(Provided data Opens)

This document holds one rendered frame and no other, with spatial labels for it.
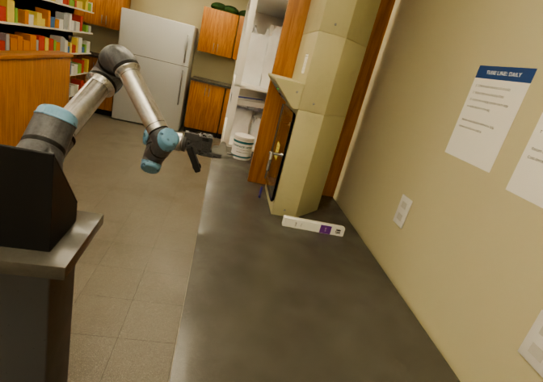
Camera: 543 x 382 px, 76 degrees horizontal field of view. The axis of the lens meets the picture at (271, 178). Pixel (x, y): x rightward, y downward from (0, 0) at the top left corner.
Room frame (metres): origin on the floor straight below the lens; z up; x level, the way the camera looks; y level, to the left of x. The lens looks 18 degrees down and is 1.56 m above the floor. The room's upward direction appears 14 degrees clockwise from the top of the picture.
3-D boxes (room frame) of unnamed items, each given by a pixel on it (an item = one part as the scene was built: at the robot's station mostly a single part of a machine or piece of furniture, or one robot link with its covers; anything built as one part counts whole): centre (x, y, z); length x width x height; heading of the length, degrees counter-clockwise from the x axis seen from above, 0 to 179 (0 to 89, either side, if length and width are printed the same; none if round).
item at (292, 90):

(Provided data Closes)

**Task instructions:**
Pictures are to be left out; otherwise, retype exactly the lines from the first line of the data through the line containing "Room frame (metres): origin".

**Answer area:**
This document holds one rendered frame and no other, with spatial labels for it.
Camera: 543 x 382 px, 76 degrees horizontal field of view. The axis of the lens meets the picture at (271, 178). Pixel (x, y): x rightward, y downward from (0, 0) at the top left corner.
Room frame (metres): origin on the floor straight below the lens; z up; x level, the way the camera looks; y level, to the left of x. The lens looks 18 degrees down and is 1.56 m above the floor. The room's upward direction appears 14 degrees clockwise from the top of the picture.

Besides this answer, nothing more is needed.